ROBINSON:  Exactly.  And what Ted Kennedy‘s endorsement did was allow the Democratic establishment to switch, essentially, and to come over to Obama‘s side.  He opened the floodgates there and made it possible for others to join the Obama campaign, which was very important.  It will be quite a moment at the convention. 

GREGORY:  Absolutely.  We‘re going to take a break here.  Coming up, “Veepstakes.”  Mitt Romney, on the attack on the morning shows, compares Obama to online dating.  THE RACE comes back.



GREGORY:  Welcome back to RACE FOR THE WHITE HOUSE.  I‘m David Gregory.  Time now for the back half and Veep.  Who is still in the running and who is new on the list?  Still with us tonight, Pat, John, Gene and Rachel.  First up, Mitt Romney joins the pack, attacking Obama on all three cable networks this morning.  Watch this. 


MITT ROMNEY ®, FMR. PRESIDENTIAL CANDIDATE:  He‘s like an Internet date.  We didn‘t know who he was, and now we‘re getting to know who he is.  We say, gosh, this guy just doesn‘t have the judgment and experience.  He doesn‘t have the experience and judgment to be president.  I think that‘s going to come out as well in the debates.  You‘ll seem him as a well spoken, handsome young man, but just not ready to lead the country at such a critical time. 

He said that we can rid ourselves of our dependence on foreign oil by simply inflating our tires and tuning up our engines.  I don‘t think Polly Anna answers are going to solve our energy needs. 


GREGORY:  Gene Robinson, certainly Romney is out front as a surrogate for McCain.  They seem to have patched up their relationship some.  He‘s a very aggressive guy know in a surrogate role for McCain.  Does that tell us something? 

ROBINSON:  Well, I think it tells us that he‘d like to be vice president.  It doesn‘t necessarily tell us that John McCain will pick him.  He‘s been my pick for McCain all along.  He‘s good at this.  He‘s seasoned.  He‘s vetted.  I think he could be—I think he could help McCain perhaps more than the others.  We‘ll see. 

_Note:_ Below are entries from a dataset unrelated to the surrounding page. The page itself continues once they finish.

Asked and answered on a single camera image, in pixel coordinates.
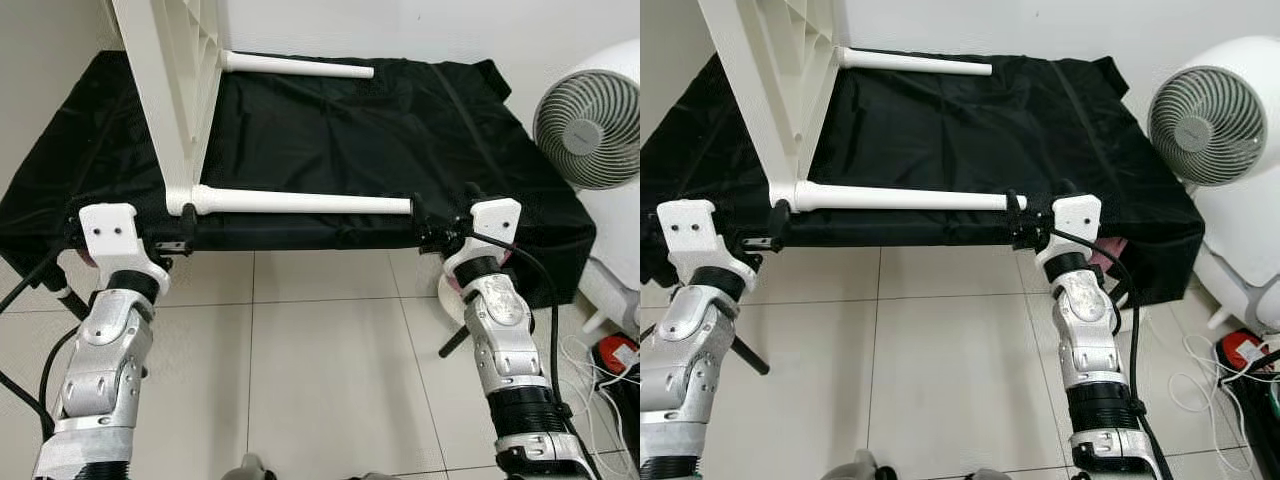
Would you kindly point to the white plastic table leg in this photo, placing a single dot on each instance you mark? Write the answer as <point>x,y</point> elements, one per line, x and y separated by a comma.
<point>920,62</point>
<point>300,66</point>
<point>300,202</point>
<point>900,198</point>

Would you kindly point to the white plastic table top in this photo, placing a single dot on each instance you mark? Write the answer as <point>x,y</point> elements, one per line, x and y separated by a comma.
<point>170,90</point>
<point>770,90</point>

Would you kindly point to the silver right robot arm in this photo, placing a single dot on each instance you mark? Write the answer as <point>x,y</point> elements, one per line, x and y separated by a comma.
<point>510,340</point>
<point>1090,340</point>

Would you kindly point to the pink white round stool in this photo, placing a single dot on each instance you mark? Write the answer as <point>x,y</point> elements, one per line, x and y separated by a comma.
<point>1115,255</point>
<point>452,295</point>

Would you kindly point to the black table cloth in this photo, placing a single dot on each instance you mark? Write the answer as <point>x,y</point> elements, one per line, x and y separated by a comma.
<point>1000,140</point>
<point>400,140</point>

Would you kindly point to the white floor fan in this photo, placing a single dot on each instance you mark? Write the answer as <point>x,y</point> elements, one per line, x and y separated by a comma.
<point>590,125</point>
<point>1205,125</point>

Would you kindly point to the red object on floor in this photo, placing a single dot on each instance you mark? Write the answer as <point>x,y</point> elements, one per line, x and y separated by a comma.
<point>1240,350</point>
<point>618,355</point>

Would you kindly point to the grey robot left foot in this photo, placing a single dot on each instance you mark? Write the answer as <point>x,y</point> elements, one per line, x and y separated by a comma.
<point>872,466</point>
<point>248,468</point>

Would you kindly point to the grey robot foot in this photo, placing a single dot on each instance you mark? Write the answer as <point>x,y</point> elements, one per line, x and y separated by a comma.
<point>372,476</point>
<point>248,468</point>
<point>988,475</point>
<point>872,466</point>

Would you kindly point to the grey robot right foot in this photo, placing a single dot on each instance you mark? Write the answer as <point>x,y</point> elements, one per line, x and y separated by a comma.
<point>988,475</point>
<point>372,476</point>

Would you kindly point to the black storage crate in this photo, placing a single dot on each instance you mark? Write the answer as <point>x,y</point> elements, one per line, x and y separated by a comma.
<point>1265,400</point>

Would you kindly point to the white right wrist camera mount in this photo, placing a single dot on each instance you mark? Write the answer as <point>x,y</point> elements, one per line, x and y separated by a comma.
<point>490,225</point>
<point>1072,220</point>

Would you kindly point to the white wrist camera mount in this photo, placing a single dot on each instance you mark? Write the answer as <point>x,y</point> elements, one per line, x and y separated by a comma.
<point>490,225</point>
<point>1072,220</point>
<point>115,235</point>
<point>690,230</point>

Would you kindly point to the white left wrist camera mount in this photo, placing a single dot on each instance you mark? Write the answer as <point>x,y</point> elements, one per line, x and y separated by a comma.
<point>690,230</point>
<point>115,235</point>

GREGORY:  Pat, that‘s the question, do people look at him—do voters look at Mitt Romney and say, this is a guy who really shores up McCain‘s experience, who sort of doubles down on the experience question, and can go after Obama as being inexperienced. 

BUCHANAN:  Right, you‘re looking at a heavyweight here.  He‘s showing something surprising, it is loyalty.  He was rabbit punched and kicked by McCain in the campaign, who was quite nasty to him.  He‘s been tougher than anybody on McCain‘s behalf.  He‘s been on television constantly.  He helps in Michigan, New Hampshire, Colorado, Nevada.  Quite frankly, I think standing him up alongside a Tim Kaine or an Evan Bayh, he looks far more presidential, far bigger a figure.  He shows more—he give people, I think, more natural confidence as a candidate.  I think he‘s moved out in front. 

HARWOOD:  I think John McCain would also be doubling down on flip-flop by picking Mitt Romney, by the verdict of none other than John McCain.  I think it was John McCain in the primaries who said, the one thing we know, governor, is you‘re the candidate of change. 

GREGORY:  Would it also help though, John Harwood, on the issue, if he were to decide—if McCain were to decide—this is something Rachel has talked about a lot—to just say I‘ll go for one term and one term only.  Does that strengthen Romney? 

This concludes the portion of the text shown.